Die Bandscheiben der Wirbelsäule sind im Lauf des Lebens enormen Belastungen ausgesetzt: So muss z.B. eine einzelne Bandscheibe beim Heben einer Bierkiste einem Druck von 23 bar standhalten (zum Vergleich: In einem Pkw-Reifen herrscht ein durchschnittlicher Druck von 2 bar). Kein Wunder also, dass die Bandscheibe mit der Zeit degenerativen Veränderungen unterliegt: Sie verliert Wasser, schrumpft und reißt schließlich ein, was äußerst schmerzhaft sein kann.

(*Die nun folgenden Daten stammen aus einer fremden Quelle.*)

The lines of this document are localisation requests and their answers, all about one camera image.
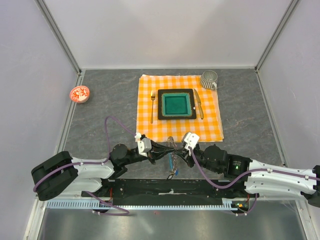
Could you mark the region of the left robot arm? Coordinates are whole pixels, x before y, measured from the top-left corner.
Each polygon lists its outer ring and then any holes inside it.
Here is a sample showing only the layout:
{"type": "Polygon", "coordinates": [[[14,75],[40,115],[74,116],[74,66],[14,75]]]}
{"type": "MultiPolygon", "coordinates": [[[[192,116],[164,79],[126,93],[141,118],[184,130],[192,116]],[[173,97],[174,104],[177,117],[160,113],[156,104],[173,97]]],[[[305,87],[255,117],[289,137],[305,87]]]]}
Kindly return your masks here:
{"type": "Polygon", "coordinates": [[[174,147],[145,138],[135,148],[117,144],[105,159],[80,159],[61,151],[31,170],[33,191],[40,201],[83,191],[104,197],[110,191],[109,183],[104,180],[120,177],[127,172],[126,166],[133,163],[149,161],[154,164],[174,150],[174,147]]]}

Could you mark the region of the large keyring organiser with rings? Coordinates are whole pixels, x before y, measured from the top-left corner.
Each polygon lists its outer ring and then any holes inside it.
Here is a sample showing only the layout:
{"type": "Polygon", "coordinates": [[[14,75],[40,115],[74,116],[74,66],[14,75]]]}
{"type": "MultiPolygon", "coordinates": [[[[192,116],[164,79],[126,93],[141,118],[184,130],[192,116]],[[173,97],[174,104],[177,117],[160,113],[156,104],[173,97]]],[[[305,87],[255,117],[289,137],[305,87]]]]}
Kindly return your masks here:
{"type": "MultiPolygon", "coordinates": [[[[176,149],[177,145],[172,136],[167,138],[167,146],[176,149]]],[[[174,152],[171,152],[169,155],[169,165],[170,165],[170,175],[176,176],[175,171],[178,170],[178,157],[174,152]]]]}

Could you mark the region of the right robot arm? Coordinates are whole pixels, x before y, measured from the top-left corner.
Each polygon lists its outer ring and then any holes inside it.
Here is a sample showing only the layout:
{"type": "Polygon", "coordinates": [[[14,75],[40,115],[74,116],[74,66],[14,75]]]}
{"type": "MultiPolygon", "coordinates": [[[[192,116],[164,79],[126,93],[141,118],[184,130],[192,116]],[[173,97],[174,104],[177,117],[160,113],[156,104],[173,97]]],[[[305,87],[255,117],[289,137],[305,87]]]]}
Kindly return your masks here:
{"type": "Polygon", "coordinates": [[[235,197],[244,193],[257,197],[305,198],[313,207],[320,206],[320,167],[296,169],[260,162],[240,155],[229,154],[211,145],[201,150],[199,145],[183,144],[182,159],[199,171],[223,174],[229,183],[219,184],[205,176],[216,190],[228,190],[235,197]]]}

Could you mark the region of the black yellow key tag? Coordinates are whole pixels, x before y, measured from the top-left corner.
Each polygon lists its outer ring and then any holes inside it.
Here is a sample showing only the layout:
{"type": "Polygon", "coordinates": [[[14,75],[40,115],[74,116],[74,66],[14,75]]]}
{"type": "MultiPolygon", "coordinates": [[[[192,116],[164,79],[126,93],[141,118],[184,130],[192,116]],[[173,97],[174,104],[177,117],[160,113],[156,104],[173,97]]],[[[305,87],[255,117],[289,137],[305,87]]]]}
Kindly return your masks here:
{"type": "Polygon", "coordinates": [[[167,180],[171,180],[173,178],[173,174],[170,174],[168,177],[167,177],[167,180]]]}

Also immer drauf achten , das die frau 2!! (links und rechts!!) Kisten schleppt 

folgendes Bild soll ein negativ Beispiel zeigen





Mann klug- entlastest Bandscheibe durch tragen eines den medizinischen Ansprüchen gerechtwerdendes Six-Packs! (auch einseitiges Tragen keine gesundheitschädigende Wirkung zu erwarten, außerdem ausbalancierende Wirkung durch belastung anderseits durch negativ belastete weibliche Person!
Frau-unklug..nicht nur einseitiges Tragen, auch im Falle eine zu starken wirkung der Erdanziehungskraft würde sie als Folgeschaden das Six-Pack des Mannes zerstören, was zu sozialen Unruhen führen kann!:angry: Also lieber freihändig laufen und beser (2 Kisten!!) ausbalancieren!!!! Mann kann einzig zu gute halten, das die geringere Entfernung der kleineren weiblichen Person einen positiveren Einfluß der Gravitation zur Folge hat, also bei einen Niedergang die Folgeschäden der Frau und des kostbaren Bieres weniger Sachschäden zur Folge haben.... 


​


----------



## Storm_Animal (21 Apr. 2011)

Einfach nur geil, bei denen ist die Welt noch in Ordnung...


----------



## Crash (22 Apr. 2011)

rofl3 :thumbup::thumbup: Klasse


----------



## Marco2 (22 Apr. 2011)

...so ist's richtig !!!:thumbup:


----------



## SiriusBlak (4 Apr. 2013)

She's probably stronger than he is!....and drinks more!



Sirius-ly


----------